The mlrun.handler decorator can also parse the input types, if they are specified. An equivalent definition is as follows:

@mlrun.handler(labels={"framework": "scikit-learn"}, outputs=["prediction:dataset"])
def train_and_predict(
    train_data: pd.DataFrame, predict_input: pd.DataFrame, label_column="label"
): ...

Notice: Type hints from the typing module (e.g. typing.Optional, typing.Union, typing.List etc.) are currently not supported but will be in the future.

Note: If the inputs does not have a type input, the decorator assumes the parameter type in mlrun.datastore.DataItem. If you specify inputs=False, all the run inputs are assumed to be of type mlrun.datastore.DataItem. You also have the option to specify a dictionary where each key is the name of the input and the value is the type.

Logging return values as artifacts#

If you specify the outputs parameter, the return values will be logged as the run artifacts. outputs expects a list; the length of the list must match the number of returned values.

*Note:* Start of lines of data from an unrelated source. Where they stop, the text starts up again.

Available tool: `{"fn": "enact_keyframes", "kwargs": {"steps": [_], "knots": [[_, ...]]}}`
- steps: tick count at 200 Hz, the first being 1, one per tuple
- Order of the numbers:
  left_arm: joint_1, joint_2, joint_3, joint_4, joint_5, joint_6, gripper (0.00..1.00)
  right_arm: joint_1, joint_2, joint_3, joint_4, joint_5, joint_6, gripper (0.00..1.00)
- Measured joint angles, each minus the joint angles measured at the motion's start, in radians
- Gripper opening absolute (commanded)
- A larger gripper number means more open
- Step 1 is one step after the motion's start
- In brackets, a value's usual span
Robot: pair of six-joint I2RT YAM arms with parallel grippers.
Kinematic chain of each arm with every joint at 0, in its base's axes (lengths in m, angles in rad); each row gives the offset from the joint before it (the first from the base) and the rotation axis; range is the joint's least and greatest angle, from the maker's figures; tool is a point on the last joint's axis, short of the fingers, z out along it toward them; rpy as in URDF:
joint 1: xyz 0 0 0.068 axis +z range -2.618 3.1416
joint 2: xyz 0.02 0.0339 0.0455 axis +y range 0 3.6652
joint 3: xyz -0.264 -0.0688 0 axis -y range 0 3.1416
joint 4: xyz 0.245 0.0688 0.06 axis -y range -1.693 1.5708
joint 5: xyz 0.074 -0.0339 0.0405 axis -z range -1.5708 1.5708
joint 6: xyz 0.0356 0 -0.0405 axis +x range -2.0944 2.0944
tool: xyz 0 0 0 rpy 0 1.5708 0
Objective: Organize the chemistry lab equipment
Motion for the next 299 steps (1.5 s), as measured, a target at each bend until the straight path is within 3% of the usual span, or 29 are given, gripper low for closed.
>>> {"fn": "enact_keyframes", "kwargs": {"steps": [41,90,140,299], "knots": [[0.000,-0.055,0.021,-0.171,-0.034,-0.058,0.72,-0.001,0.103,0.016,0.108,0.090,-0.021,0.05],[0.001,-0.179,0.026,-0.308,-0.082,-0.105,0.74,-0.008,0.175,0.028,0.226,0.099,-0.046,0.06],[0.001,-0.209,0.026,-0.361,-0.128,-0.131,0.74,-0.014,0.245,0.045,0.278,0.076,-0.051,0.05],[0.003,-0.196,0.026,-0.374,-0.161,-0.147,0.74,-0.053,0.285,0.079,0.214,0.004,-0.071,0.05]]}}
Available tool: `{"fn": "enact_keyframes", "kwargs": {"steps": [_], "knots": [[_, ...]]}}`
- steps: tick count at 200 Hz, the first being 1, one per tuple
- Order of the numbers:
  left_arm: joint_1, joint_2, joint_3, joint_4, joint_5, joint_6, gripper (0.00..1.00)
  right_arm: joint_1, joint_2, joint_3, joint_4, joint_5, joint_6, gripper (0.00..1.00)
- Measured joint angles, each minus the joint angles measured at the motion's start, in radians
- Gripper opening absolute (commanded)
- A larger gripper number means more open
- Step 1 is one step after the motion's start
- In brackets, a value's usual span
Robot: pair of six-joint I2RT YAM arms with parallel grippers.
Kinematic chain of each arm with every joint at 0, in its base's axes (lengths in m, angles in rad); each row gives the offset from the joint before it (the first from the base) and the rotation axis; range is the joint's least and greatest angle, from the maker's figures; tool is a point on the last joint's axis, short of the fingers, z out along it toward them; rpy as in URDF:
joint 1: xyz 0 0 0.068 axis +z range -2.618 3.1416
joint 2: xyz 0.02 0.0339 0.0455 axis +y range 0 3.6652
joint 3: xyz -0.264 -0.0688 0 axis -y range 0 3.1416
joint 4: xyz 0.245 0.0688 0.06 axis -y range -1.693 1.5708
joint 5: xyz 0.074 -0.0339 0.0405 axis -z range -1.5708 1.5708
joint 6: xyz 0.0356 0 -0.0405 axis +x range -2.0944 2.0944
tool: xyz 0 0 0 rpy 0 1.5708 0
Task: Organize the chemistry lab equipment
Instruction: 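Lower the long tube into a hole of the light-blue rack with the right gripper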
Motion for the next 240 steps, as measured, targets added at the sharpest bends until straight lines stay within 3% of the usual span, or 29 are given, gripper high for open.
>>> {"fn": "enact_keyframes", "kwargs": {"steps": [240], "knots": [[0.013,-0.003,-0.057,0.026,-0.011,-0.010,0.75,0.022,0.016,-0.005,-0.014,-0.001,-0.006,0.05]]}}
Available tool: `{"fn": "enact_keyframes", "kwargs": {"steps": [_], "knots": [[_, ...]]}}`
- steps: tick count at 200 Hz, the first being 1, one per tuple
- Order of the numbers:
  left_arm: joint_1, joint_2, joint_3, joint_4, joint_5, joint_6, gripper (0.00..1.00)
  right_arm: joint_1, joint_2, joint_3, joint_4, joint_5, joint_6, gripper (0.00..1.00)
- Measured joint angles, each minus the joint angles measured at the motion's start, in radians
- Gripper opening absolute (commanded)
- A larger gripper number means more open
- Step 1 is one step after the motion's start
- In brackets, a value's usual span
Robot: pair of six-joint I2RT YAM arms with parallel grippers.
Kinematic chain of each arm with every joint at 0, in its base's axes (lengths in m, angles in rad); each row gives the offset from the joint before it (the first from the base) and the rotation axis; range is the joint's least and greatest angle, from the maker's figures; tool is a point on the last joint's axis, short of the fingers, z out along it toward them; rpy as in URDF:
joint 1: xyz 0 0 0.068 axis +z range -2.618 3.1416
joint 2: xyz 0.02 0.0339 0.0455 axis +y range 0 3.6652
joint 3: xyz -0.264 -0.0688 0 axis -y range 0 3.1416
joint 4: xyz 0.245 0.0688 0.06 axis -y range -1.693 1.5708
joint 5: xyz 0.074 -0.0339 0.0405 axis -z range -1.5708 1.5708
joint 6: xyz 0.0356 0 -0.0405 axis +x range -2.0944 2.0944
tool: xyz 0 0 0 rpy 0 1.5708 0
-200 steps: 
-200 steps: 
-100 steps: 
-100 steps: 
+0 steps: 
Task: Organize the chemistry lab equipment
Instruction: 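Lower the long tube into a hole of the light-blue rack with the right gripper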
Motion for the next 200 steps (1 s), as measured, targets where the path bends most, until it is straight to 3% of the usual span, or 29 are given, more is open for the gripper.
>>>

The simplest option is to specify a list of strings. Each string contains the name of the artifact. You can also specify the artifact type by adding a colon after the artifact name followed by the type ('name:artifact_type'). The following are valid artifact types:

  • dataset

  • directory

  • file

  • object

  • plot

  • result

If you use only the name without the type, the following mapping is used:

Python type

Artifact type

pandas.DataFrame

Dataset

pandas.Series

Dataset

numpy.ndarray

Dataset

dict

Result

list

Result

tuple

Result

str

Result

int

Result

float

Result

bytes

Object

bytearray

Object

matplotlib.pyplot.Figure

Plot

plotly.graph_objs.Figure

Plot

Refer to the mlrun.handler() for more details.